[Source data]
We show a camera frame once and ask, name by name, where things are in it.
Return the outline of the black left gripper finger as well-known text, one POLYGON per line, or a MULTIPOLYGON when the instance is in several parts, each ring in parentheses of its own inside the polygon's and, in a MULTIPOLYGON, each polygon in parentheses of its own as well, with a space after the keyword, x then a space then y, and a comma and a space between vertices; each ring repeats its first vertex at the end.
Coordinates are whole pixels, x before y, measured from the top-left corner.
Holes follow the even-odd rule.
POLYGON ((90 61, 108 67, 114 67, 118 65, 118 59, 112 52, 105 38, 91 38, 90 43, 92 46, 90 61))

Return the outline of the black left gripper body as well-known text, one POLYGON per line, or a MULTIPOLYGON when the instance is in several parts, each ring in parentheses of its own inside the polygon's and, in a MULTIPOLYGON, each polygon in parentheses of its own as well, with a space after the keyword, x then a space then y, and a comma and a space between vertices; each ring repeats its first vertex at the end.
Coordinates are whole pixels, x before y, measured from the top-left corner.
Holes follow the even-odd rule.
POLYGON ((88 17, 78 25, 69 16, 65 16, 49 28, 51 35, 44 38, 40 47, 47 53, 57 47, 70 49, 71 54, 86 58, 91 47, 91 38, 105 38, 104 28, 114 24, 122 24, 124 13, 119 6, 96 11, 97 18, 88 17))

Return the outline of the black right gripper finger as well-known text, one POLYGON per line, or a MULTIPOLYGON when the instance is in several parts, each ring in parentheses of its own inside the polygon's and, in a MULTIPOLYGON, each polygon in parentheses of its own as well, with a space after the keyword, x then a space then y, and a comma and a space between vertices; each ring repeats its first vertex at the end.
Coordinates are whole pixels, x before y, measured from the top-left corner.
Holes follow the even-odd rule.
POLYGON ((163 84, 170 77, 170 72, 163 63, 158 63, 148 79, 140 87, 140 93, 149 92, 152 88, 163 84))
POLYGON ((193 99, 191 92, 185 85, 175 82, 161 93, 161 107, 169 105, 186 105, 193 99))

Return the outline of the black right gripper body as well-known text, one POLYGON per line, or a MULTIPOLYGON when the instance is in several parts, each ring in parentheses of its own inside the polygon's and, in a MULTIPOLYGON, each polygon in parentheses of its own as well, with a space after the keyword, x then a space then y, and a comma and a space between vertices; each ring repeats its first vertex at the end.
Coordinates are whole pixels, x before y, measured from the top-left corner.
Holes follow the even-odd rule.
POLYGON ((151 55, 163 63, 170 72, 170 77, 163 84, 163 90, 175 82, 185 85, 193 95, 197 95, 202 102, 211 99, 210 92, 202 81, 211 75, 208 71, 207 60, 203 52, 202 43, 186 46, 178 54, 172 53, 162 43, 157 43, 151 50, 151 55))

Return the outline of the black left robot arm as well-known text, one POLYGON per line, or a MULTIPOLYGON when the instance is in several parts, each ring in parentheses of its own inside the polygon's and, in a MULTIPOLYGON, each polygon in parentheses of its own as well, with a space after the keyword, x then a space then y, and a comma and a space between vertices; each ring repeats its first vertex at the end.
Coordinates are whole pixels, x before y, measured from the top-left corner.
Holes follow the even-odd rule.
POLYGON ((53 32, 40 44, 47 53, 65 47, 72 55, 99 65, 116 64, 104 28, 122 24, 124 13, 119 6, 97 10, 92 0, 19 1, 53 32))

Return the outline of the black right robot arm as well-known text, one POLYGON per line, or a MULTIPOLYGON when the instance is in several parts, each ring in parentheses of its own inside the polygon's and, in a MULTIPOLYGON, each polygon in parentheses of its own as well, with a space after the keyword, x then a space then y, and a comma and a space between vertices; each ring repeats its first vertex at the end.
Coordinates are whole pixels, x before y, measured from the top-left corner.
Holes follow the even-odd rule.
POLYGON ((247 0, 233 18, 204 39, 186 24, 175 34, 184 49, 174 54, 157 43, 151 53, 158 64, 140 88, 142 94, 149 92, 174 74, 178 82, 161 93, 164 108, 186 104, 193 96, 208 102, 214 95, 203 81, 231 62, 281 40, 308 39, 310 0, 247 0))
[/Source data]
• [Problem description]
Print every line of the records exactly. Omit nothing.

• [Exercise answer]
We show a camera frame once and ask, name by name, where things are in it.
Return the outline of the black left gripper finger as well-known text, one POLYGON per line, or a MULTIPOLYGON when the instance is in several parts, each ring in parentheses of its own inside the polygon's and, in a MULTIPOLYGON, each polygon in parentheses of its own as well, with a space after the keyword, x then a space then y, and a comma and a space between vertices; each ring repeats its first vertex at the end.
Coordinates are whole pixels, x before y, measured from the top-left corner.
Holes follow the even-odd rule.
POLYGON ((90 61, 108 67, 114 67, 118 65, 118 59, 112 52, 105 38, 91 38, 90 43, 92 46, 90 61))

Return the outline of the black left gripper body as well-known text, one POLYGON per line, or a MULTIPOLYGON when the instance is in several parts, each ring in parentheses of its own inside the polygon's and, in a MULTIPOLYGON, each polygon in parentheses of its own as well, with a space after the keyword, x then a space then y, and a comma and a space between vertices; each ring repeats its first vertex at the end.
Coordinates are whole pixels, x before y, measured from the top-left corner.
Holes follow the even-odd rule.
POLYGON ((88 17, 78 25, 69 16, 65 16, 49 28, 51 35, 44 38, 40 47, 47 53, 57 47, 70 49, 71 54, 86 58, 91 47, 91 38, 105 38, 104 28, 114 24, 122 24, 124 13, 119 6, 96 11, 97 18, 88 17))

Return the outline of the black right gripper finger as well-known text, one POLYGON per line, or a MULTIPOLYGON when the instance is in several parts, each ring in parentheses of its own inside the polygon's and, in a MULTIPOLYGON, each polygon in parentheses of its own as well, with a space after the keyword, x then a space then y, and a comma and a space between vertices; each ring repeats its first vertex at the end.
Coordinates are whole pixels, x before y, measured from the top-left corner.
Holes follow the even-odd rule.
POLYGON ((163 84, 170 77, 170 72, 163 63, 158 63, 148 79, 140 87, 140 93, 149 92, 152 88, 163 84))
POLYGON ((193 99, 191 92, 185 85, 175 82, 161 93, 161 107, 169 105, 186 105, 193 99))

Return the outline of the black right gripper body as well-known text, one POLYGON per line, or a MULTIPOLYGON when the instance is in several parts, each ring in parentheses of its own inside the polygon's and, in a MULTIPOLYGON, each polygon in parentheses of its own as well, with a space after the keyword, x then a space then y, and a comma and a space between vertices; each ring repeats its first vertex at the end.
Coordinates are whole pixels, x before y, measured from the top-left corner.
Holes follow the even-odd rule.
POLYGON ((151 55, 163 63, 170 72, 170 77, 163 84, 163 90, 175 82, 185 85, 193 95, 197 95, 202 102, 211 99, 210 92, 202 81, 211 75, 208 71, 207 60, 203 52, 202 43, 186 46, 178 54, 172 53, 162 43, 157 43, 151 50, 151 55))

Return the outline of the black left robot arm as well-known text, one POLYGON per line, or a MULTIPOLYGON when the instance is in several parts, each ring in parentheses of its own inside the polygon's and, in a MULTIPOLYGON, each polygon in parentheses of its own as well, with a space after the keyword, x then a space then y, and a comma and a space between vertices; each ring repeats its first vertex at the end.
Coordinates are whole pixels, x before y, measured from the top-left corner.
Holes follow the even-odd rule.
POLYGON ((53 32, 40 44, 47 53, 65 47, 72 55, 99 65, 116 64, 104 28, 122 24, 124 13, 119 6, 97 10, 92 0, 19 1, 53 32))

Return the outline of the black right robot arm as well-known text, one POLYGON per line, or a MULTIPOLYGON when the instance is in several parts, each ring in parentheses of its own inside the polygon's and, in a MULTIPOLYGON, each polygon in parentheses of its own as well, with a space after the keyword, x then a space then y, and a comma and a space between vertices; each ring repeats its first vertex at the end.
Coordinates are whole pixels, x before y, measured from the top-left corner.
Holes follow the even-odd rule.
POLYGON ((247 0, 233 18, 204 39, 186 24, 175 34, 184 49, 174 54, 157 43, 151 53, 158 64, 140 88, 142 94, 149 92, 174 74, 178 82, 161 93, 164 108, 186 104, 193 96, 208 102, 214 95, 203 81, 231 62, 281 40, 308 39, 310 0, 247 0))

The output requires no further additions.